Your output should reproduce each entry exactly, with none of its pictures.

⟨

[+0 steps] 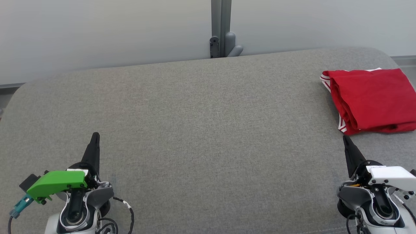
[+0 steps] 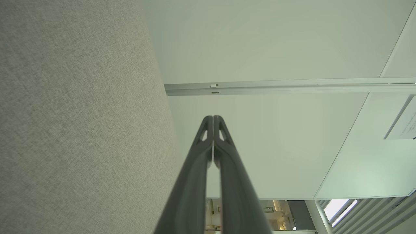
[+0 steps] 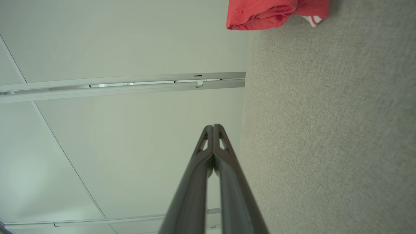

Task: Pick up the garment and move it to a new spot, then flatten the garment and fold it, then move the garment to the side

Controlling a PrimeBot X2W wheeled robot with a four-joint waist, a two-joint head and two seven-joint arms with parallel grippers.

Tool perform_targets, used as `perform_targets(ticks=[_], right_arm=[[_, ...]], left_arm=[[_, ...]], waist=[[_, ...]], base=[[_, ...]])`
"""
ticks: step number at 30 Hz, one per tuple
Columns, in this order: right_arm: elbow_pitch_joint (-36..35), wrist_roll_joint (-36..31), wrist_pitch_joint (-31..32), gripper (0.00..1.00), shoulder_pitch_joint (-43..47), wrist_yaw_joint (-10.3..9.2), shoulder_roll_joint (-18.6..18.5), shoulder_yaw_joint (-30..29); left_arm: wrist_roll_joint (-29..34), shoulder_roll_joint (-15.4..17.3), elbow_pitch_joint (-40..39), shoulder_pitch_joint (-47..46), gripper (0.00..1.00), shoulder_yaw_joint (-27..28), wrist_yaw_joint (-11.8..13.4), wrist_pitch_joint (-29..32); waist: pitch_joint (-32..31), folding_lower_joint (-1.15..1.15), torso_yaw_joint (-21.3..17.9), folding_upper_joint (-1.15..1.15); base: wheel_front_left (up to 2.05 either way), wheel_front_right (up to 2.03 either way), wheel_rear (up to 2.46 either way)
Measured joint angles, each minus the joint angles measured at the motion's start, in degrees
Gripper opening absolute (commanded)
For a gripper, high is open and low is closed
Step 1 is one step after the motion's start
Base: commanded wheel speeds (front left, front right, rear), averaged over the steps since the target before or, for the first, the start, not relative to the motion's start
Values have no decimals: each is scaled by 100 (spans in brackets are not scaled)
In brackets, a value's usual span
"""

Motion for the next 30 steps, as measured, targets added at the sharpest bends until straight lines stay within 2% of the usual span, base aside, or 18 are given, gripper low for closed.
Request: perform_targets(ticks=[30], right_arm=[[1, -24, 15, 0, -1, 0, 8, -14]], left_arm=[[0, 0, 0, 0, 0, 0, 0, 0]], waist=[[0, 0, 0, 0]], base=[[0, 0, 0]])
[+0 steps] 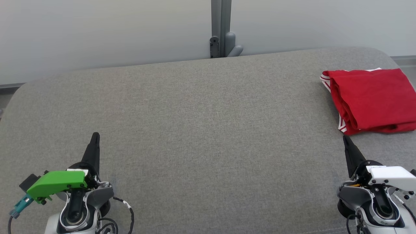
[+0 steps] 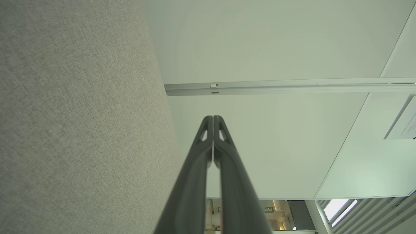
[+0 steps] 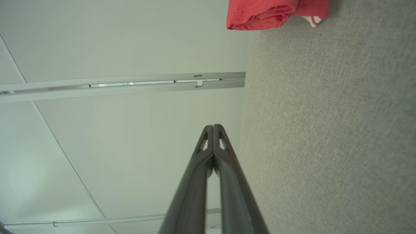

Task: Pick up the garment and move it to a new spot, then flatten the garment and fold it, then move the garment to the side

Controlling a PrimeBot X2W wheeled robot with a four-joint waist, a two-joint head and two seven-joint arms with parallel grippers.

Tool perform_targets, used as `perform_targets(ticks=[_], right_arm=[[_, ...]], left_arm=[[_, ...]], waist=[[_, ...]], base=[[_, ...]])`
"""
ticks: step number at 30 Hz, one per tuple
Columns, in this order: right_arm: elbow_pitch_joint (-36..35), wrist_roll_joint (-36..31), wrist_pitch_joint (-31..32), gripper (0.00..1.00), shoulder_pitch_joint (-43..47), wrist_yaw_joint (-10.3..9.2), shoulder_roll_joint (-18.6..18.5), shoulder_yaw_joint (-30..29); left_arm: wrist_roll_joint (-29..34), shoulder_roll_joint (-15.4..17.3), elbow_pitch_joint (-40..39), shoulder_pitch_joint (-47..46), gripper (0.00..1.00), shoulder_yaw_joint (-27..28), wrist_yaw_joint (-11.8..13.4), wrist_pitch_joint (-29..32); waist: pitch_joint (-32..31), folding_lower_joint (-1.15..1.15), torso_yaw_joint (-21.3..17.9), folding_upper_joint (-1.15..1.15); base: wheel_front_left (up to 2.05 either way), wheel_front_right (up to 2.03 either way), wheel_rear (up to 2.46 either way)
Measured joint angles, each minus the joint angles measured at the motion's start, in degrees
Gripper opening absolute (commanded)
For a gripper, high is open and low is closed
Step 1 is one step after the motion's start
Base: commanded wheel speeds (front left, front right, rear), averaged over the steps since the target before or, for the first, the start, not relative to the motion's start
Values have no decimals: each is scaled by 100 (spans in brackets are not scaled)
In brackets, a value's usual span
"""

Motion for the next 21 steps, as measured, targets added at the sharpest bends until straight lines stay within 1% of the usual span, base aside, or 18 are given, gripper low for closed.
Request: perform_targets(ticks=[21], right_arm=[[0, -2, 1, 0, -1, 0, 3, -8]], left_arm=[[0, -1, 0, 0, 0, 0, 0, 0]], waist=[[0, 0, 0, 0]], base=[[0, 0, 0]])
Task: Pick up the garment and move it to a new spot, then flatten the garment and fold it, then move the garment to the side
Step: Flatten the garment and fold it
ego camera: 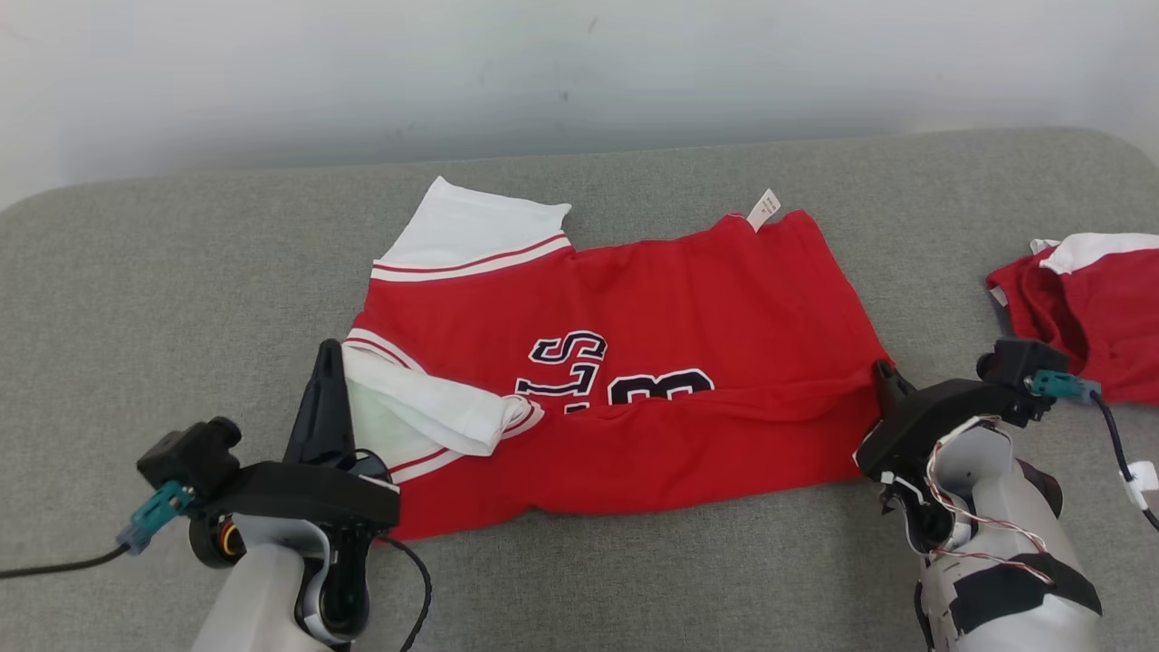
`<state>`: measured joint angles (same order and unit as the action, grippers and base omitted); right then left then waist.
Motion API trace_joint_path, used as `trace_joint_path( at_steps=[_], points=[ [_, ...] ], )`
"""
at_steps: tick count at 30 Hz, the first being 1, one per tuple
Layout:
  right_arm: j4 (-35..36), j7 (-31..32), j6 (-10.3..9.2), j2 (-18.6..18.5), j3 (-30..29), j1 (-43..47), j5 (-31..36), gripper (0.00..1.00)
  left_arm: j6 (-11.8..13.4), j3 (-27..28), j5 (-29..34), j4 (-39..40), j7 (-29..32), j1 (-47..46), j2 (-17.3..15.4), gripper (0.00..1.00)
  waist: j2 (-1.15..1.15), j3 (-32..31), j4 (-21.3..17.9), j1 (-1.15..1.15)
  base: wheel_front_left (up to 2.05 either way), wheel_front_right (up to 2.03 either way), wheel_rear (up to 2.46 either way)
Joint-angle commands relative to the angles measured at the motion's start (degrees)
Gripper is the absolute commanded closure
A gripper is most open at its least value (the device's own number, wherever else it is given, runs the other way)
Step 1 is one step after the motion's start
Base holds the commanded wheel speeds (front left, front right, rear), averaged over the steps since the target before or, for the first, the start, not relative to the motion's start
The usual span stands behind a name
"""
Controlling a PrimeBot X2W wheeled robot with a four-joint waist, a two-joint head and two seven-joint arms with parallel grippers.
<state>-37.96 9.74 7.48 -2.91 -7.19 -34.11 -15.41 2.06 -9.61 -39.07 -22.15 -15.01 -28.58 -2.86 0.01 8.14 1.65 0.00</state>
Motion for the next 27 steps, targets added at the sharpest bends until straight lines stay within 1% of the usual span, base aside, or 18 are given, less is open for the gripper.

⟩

Finished task:
[+0 steps] 
[+0 steps] 
[+0 steps] 

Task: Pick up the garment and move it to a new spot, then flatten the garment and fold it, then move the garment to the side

Controlling a PrimeBot X2W wheeled robot with a four-joint waist, a two-joint head and two seven-joint arms with parallel grippers.

Tool perform_targets, used as `perform_targets(ticks=[_], right_arm=[[_, ...]], left_arm=[[_, ...]], waist=[[_, ...]], base=[[_, ...]])`
"""
ticks: step number at 30 Hz, one per tuple
Columns, in this order: right_arm: elbow_pitch_joint (-36..35), wrist_roll_joint (-36..31), wrist_pitch_joint (-31..32), gripper (0.00..1.00), shoulder_pitch_joint (-43..47), wrist_yaw_joint (-10.3..9.2), shoulder_roll_joint (-18.6..18.5), shoulder_yaw_joint (-30..29); left_arm: wrist_roll_joint (-29..34), shoulder_roll_joint (-15.4..17.3), elbow_pitch_joint (-40..39), shoulder_pitch_joint (-47..46), gripper (0.00..1.00), shoulder_yaw_joint (-27..28), wrist_yaw_joint (-11.8..13.4), wrist_pitch_joint (-29..32); waist: pitch_joint (-32..31), folding_lower_joint (-1.15..1.15), torso_yaw_joint (-21.3..17.9), folding_upper_joint (-1.15..1.15); base: wheel_front_left (up to 2.05 either way), wheel_front_right (up to 2.03 either way), wheel_rear (up to 2.46 either way)
Measured joint angles, each minus the joint angles measured at the motion's start, in degrees
Gripper opening absolute (commanded)
For a gripper, high is open and low is closed
Step 1 is one step after the motion's start
Base: commanded wheel speeds (front left, front right, rear), averaged over the steps since the target before or, for the first, the start, not relative to the motion's start
Values have no decimals: each is scaled by 100 (spans in brackets are not scaled)
In brackets, a value's usual span
"""

Motion for the next 30 steps, as measured, targets added at the sharpest bends until straight lines stay within 2% of the usual span, base aside, or 18 are given, gripper low for closed.
Request: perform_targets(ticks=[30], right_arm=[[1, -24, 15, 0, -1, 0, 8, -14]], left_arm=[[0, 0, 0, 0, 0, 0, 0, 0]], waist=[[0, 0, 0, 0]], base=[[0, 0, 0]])
[+0 steps] 
[+0 steps] 
[+0 steps] 

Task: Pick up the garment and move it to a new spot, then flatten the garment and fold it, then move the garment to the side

Controlling a PrimeBot X2W wheeled robot with a four-joint waist, a two-joint head and two seven-joint arms with parallel grippers.

Tool perform_targets, used as `perform_targets(ticks=[_], right_arm=[[_, ...]], left_arm=[[_, ...]], waist=[[_, ...]], base=[[_, ...]])`
"""
ticks: step number at 30 Hz, one per tuple
Columns, in this order: right_arm: elbow_pitch_joint (-36..35), wrist_roll_joint (-36..31), wrist_pitch_joint (-31..32), gripper (0.00..1.00), shoulder_pitch_joint (-43..47), wrist_yaw_joint (-10.3..9.2), shoulder_roll_joint (-18.6..18.5), shoulder_yaw_joint (-30..29); left_arm: wrist_roll_joint (-29..34), shoulder_roll_joint (-15.4..17.3), elbow_pitch_joint (-40..39), shoulder_pitch_joint (-47..46), gripper (0.00..1.00), shoulder_yaw_joint (-27..28), wrist_yaw_joint (-11.8..13.4), wrist_pitch_joint (-29..32); waist: pitch_joint (-32..31), folding_lower_joint (-1.15..1.15), torso_yaw_joint (-21.3..17.9), folding_upper_joint (-1.15..1.15); base: wheel_front_left (up to 2.05 either way), wheel_front_right (up to 2.03 either way), wheel_rear (up to 2.46 either way)
Measured joint angles, each minus the joint angles measured at the motion's start, in degrees
Gripper opening absolute (commanded)
For a gripper, high is open and low is closed
Step 1 is one step after the motion's start
Base: commanded wheel speeds (front left, front right, rear), averaged over the steps since the target before or, for the first, the start, not relative to the motion's start
Values have no decimals: each is scaled by 100 (spans in brackets are not scaled)
In brackets, a value's usual span
"""

Motion for the next 21 steps, as measured, targets added at the sharpest bends until straight lines stay within 1% of the usual span, base aside, or 18 are given, gripper low for closed.
Request: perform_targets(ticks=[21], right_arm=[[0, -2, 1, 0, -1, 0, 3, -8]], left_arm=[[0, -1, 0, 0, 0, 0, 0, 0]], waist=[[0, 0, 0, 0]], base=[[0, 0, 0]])
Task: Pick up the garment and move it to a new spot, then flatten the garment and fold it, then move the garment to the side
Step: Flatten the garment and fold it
ego camera: 
`<state>`: measured joint angles (same order and unit as the action, grippers and base omitted); right then left then waist.
Motion API trace_joint_path, used as `trace_joint_path( at_steps=[_], points=[ [_, ...] ], )`
"""
at_steps: tick count at 30 Hz, the first being 1, one per tuple
Layout:
  right_arm: j4 (-35..36), j7 (-31..32), j6 (-10.3..9.2), j2 (-18.6..18.5), j3 (-30..29), j1 (-43..47), j5 (-31..36), gripper (0.00..1.00)
  left_arm: j6 (-11.8..13.4), j3 (-27..28), j5 (-29..34), j4 (-39..40), j7 (-29..32), j1 (-47..46), j2 (-17.3..15.4), gripper (0.00..1.00)
  waist: j2 (-1.15..1.15), j3 (-32..31), j4 (-21.3..17.9), j1 (-1.15..1.15)
  base: wheel_front_left (up to 2.05 either way), wheel_front_right (up to 2.03 either way), wheel_rear (up to 2.46 either way)
Joint-angle commands relative to the angles measured at the motion's start (degrees)
Gripper is the absolute commanded closure
A gripper is most open at its least value (the device's own number, wherever else it is given, runs the other way)
Step 1 is one step after the motion's start
Base holds the commanded wheel speeds (front left, front right, rear), averaged over the steps since the target before or, for the first, the start, not relative to the motion's start
The usual span stands behind a name
"""
Controlling a PrimeBot X2W wheeled robot with a four-joint waist, a two-joint head and two seven-joint arms with parallel grippers.
<state>-37.96 9.74 7.48 -2.91 -7.19 -34.11 -15.41 2.06 -9.61 -39.07 -22.15 -15.01 -28.58 -2.86 0.01 8.14 1.65 0.00</state>
Motion for the next 27 steps, targets added at the sharpest bends until straight lines stay within 1% of the usual span, base aside, or 18 are given, less is open for the gripper.

This exercise requires no further output.